There are a good many things about getting older that I dislike intensely. The steady loss of spring in the legs and sharp reflexes, while the brain still knows very well what to do, slows one down infuriatingly. Even the best wine and most delicious food becomes less enjoyable as one learns more and more to beware the potential back-lash. The increasing number of funerals that one must sadly attend is depressing.
However, one good thing about growing older is that there is a much greater perception about what will and what will not be rewarding to attempt. A lifetime is too short anyway, and now is becoming shorter and shorter, so that the need to get one’s priorities right becomes more and more imperative. I am quite clear now that I am never going to be able to read Dostoevsky in the original Russian or understand the works of Schopenhauer. I am not going to learn to cook. I am not going to visit Mongolia. I am not after all ever going to own a Rolls Royce. This narrowing of the way ahead is a welcome development. It cuts out all the frustration of much too diversified desire which attended our recklessly demanding youth. And it concentrates one’s mind much more satisfyingly on what still remains fruitfully possible to do and dream about and reach towards without ridiculously falling short.
And one unexpected glory now graces my life. Grandchildren! Through them, each day shines with the new things they discover almost every hour. In the madding rush and crowded life one lives when in one’s thirties and forties and fifties there is little time, and probably less inclination, to spare time for children. A child, though much loved, will tend to seem incidental, if not an actual nuisance, to most men in the high tide of their lives.

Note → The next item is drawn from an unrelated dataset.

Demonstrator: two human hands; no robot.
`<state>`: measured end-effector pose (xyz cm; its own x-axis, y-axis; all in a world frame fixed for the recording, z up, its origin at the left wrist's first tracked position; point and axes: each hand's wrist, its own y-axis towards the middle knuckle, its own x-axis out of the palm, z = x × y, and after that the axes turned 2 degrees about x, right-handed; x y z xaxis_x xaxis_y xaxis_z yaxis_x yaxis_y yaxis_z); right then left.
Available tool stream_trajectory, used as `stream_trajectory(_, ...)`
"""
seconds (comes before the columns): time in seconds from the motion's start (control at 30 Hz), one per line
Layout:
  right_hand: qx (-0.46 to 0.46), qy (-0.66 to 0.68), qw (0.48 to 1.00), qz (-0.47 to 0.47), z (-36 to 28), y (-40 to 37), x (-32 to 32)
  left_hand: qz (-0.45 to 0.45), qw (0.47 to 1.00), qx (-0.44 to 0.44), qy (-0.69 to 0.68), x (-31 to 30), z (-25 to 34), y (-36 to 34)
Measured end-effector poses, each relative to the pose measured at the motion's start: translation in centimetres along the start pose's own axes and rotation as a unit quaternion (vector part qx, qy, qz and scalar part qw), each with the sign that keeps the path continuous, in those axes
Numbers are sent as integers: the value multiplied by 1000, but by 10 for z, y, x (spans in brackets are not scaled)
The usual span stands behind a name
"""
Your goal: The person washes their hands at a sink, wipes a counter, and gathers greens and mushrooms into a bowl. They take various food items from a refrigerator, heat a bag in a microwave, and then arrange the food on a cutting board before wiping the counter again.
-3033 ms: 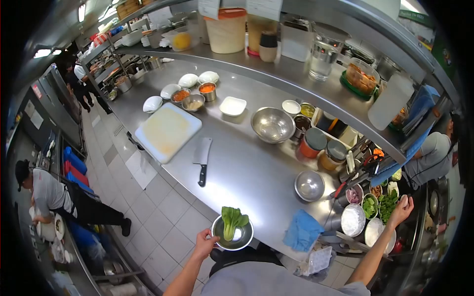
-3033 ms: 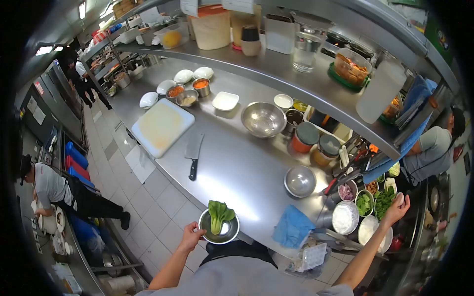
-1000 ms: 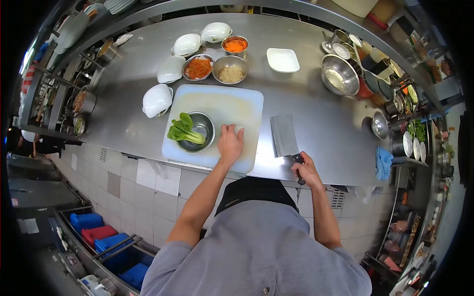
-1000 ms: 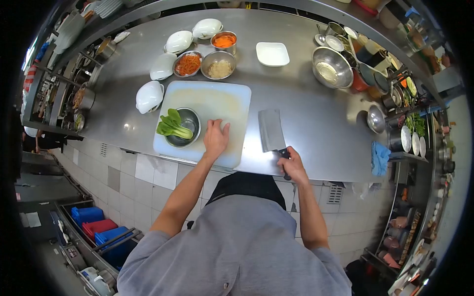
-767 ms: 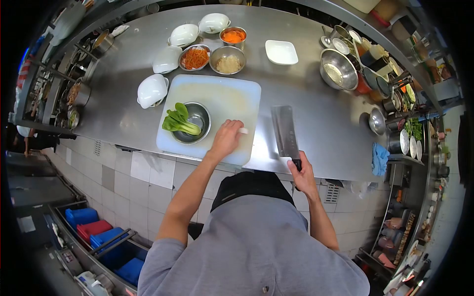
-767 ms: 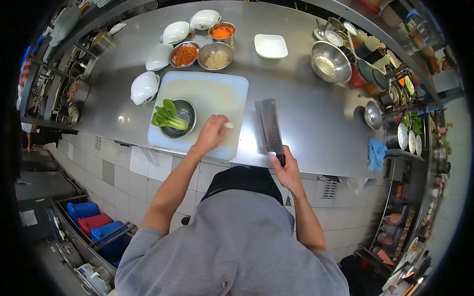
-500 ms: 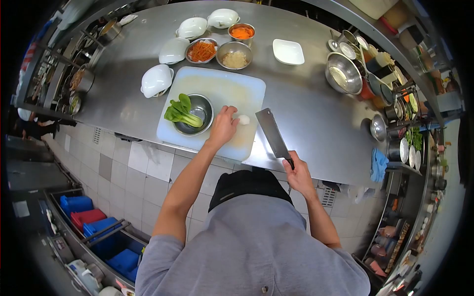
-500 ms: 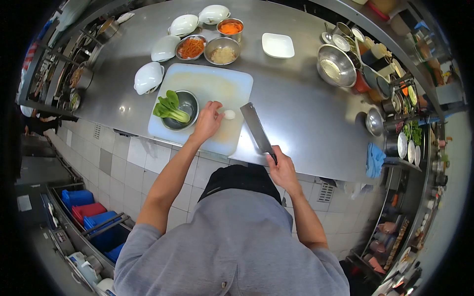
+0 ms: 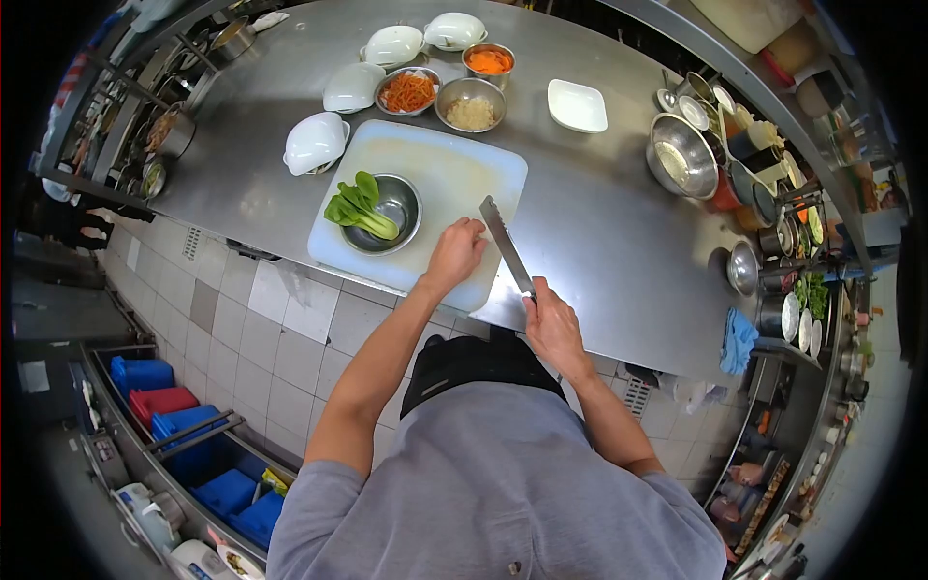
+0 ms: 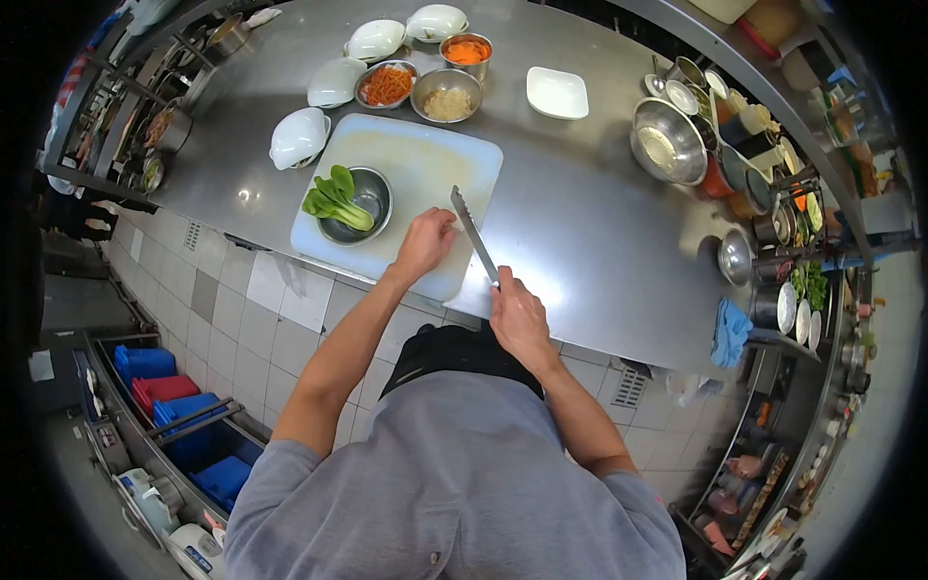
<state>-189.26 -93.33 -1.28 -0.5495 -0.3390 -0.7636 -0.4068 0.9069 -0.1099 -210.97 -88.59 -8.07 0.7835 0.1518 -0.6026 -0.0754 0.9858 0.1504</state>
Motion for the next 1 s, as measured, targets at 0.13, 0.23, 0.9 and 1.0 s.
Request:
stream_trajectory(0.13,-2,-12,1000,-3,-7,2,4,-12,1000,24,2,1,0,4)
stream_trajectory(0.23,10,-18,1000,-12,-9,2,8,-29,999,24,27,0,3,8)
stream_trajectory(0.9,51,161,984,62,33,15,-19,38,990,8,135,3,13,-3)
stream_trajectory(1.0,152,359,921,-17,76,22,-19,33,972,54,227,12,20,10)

But now, with a leap of the heart, one suddenly has the chance to take complete delight in such gifts. For them nothing, nothing, has faded yet into the light of common day as so much fades for us as age takes hold. Every morning they awaken to inexplicable miracles. With them around old age seems far away. Their eyes hold visions that I can share again. I pick up Wordsworth’s “Intimations of Immortality” and feel more than ever before the overwhelming meaning of that great ode.

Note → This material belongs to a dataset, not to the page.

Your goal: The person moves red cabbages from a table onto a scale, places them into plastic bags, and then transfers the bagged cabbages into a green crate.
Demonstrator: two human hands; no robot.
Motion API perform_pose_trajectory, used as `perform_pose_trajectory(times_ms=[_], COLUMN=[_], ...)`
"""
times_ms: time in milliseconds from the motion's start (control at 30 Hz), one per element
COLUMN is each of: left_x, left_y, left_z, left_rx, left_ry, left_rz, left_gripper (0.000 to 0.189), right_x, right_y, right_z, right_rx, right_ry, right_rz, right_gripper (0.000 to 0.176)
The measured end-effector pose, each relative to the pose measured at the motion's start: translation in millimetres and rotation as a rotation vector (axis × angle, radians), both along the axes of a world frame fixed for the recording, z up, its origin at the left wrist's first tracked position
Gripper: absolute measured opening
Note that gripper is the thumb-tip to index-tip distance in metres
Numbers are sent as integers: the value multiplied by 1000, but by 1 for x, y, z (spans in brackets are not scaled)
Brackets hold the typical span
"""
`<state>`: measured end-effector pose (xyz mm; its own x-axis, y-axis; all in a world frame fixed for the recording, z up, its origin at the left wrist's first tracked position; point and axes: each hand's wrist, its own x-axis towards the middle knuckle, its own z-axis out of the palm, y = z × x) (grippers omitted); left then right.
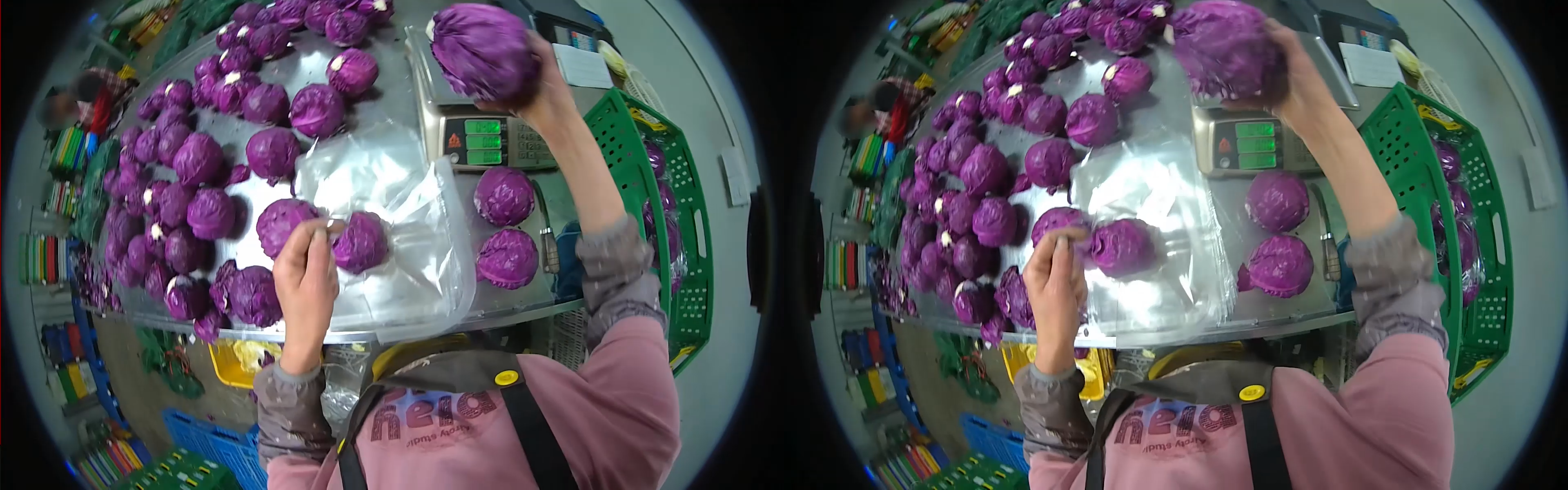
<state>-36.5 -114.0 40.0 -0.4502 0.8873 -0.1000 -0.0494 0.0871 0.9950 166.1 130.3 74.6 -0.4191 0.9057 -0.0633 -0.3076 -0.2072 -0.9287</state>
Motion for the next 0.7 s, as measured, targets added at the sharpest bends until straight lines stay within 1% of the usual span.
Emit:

“There was a time when meadow, grove and stream
The earth and every common sight
To me did seem
Apparelled in celestial light,
The glory and the freshness of a dream.
It is not now as it hath been of yore;
Turn wheresoe’er I may,
By night or day,
The things which I have seen I now can see no more.”
But the children can and do. And though, of course, it is true that nothing can bring back the hour of splendor in the grass, of glory in the flower, yet in these children, as in all children, life in all its freshness and high hope goes on and I am part of it.